With a sufficient number of users of an API, it does not matter what you promise in the contract: all observable behaviors of your system will be depended on by somebody.

Isolating the behavior of systems with APIs is an excellent idea. In fact, I would consider it one of the most important ideas in all of software engineering. Hyrum’s Law reminds us of the limitations of the approach: users will end up depending on every conceivable implementation detail of an API. This doesn’t mean change is impossible. I have been involved in many projects in my career that have completely re-implemented the system behind APIs. It merely means that change is expensive, and that abstractions like APIs don’t effectively change that reality.
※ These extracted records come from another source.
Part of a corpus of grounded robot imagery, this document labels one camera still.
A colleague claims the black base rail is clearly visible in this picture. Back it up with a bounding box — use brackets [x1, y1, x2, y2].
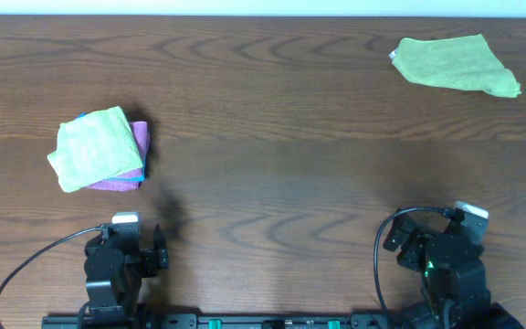
[40, 313, 410, 329]

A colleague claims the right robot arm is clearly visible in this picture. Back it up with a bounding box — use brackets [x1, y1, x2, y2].
[373, 207, 522, 329]

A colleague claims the green cloth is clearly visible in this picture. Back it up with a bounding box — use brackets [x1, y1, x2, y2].
[47, 106, 143, 193]
[389, 34, 521, 98]

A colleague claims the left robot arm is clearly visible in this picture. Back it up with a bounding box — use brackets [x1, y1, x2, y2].
[77, 223, 169, 328]

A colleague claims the left black cable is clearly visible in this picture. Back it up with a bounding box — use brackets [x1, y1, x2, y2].
[0, 226, 109, 329]

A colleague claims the folded purple cloth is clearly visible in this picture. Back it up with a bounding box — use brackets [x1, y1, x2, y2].
[88, 122, 150, 192]
By saving on the cost of rework, and by getting interface changes out of the way earlier, formal design work can significantly increase the speed and efficiency of the software building process.

What kinds of systems?

This doesn’t seem to apply to all kinds of software. Software which is heavily driven by fast-evolving or hard-to-formalize user requirements, from UIs and web sites to implementations of pricing logic, may require so much ongoing rework that the value of up-front design is diluted (or its costs significantly increased). This is the underlying idea behind agile: by running implementation and requirements-gathering in parallel the wall-clock time-to-market can be reduced. More importantly, where requirements gathering is an ongoing process, it allows implementations to be completed even while requirements evolve. In many cases, this parallel approach to development is optimal, and even necessary to make any progress at all.
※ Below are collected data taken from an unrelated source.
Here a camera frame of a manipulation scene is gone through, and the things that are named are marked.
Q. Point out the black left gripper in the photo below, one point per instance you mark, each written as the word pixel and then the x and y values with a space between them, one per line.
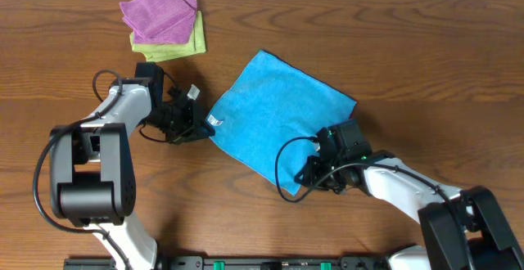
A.
pixel 190 121

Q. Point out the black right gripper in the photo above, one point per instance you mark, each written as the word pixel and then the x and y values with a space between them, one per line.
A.
pixel 318 171

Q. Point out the blue microfiber cloth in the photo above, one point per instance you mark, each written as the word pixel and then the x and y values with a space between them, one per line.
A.
pixel 266 118

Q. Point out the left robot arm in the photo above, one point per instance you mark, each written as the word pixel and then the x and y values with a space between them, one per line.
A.
pixel 92 179

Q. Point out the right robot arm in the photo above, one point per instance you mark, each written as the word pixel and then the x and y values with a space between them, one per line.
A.
pixel 461 228

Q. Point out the green folded cloth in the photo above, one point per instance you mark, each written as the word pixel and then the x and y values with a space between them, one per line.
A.
pixel 163 52

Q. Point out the purple folded cloth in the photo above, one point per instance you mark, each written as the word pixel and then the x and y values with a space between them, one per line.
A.
pixel 160 21

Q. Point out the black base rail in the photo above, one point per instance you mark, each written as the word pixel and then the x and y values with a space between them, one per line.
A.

On the other hand, much of the software behind large-scale, distributed, and low-level systems has well understood requirements. Or, at least, a large enough subset of well understood static requirements that upfront formal design reduces rework and bug density during the implementation phase (and after, when the system is in production) considerably.

Much of the debate about design-up-front vs agile comes from folks on different ends of the software spectrum talking past each other. We shouldn’t be surprised that software with very different models for requirements-gathering would have different optimal engineering approaches. It seems like the closer the requirements process is to the laws of physics the more valuable design, and formal design, are in the engineering process. The closer the requirements are to users’ opinions, the less valuable they are.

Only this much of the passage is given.